Michael Kelly, a professor of family law at the University of San Diego, said the superior court's ruling was "very unusual", but said it had not supplanted the supreme court precedent, set by the Troxel v Granville case in 2000.
Kelly said of the Jacobson case: "It is very rare for grandparents to override a parental decision; it must have taken a lot for that judge to have stepped outside of sync with Troxel."
But Benke found that Mummy's rights, as a fit parent, to decide who posed risks to his children overrode all else.
Kelly said Benke's ruling was "in line" with the supreme court.
Mummy said: "I acknowledge the possibility" that Lauren's abuse claims from the grave were false – "but I don't believe it".

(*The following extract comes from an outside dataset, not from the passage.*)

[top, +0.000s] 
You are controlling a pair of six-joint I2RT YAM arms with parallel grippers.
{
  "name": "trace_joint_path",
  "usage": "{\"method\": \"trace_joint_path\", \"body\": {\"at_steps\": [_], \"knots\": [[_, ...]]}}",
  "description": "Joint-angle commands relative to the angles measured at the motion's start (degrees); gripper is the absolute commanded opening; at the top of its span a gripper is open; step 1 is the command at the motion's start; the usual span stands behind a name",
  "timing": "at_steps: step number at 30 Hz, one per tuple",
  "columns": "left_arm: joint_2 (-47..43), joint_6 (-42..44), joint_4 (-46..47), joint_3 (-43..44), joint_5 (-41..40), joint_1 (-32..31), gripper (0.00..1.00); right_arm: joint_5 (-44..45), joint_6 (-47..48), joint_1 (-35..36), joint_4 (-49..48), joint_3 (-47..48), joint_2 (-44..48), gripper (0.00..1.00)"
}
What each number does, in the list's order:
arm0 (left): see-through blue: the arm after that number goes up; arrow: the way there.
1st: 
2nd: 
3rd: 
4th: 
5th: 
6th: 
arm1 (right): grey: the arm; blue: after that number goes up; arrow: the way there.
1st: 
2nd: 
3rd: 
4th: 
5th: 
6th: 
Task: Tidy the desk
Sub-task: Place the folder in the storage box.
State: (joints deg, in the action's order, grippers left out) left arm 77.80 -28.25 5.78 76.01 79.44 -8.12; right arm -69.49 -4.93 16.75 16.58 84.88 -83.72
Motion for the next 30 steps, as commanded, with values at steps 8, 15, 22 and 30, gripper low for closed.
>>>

He said: "Ivor is manipulative. Now he says the children will be robbed of their South African heritage. We speak about [Lauren] every day and I will take them to South Africa when they're older. After six years of this nightmare, hopefully we can move on."
An emotional Ivor told the M&G: "No one disputes that my late daughter made those sad, retracted statements during a very troubled time in her life. I made a promise to Lauren that we would protect and care for her children. And now …"
Joan said they were allowed no physical or telephone contact with their grandchildren and that birthday gifts had been returned.
She said: "[The ruling] brought back all the terror of the last six years and the tragedy to know that we will never see [Susan] and [Nancy] again."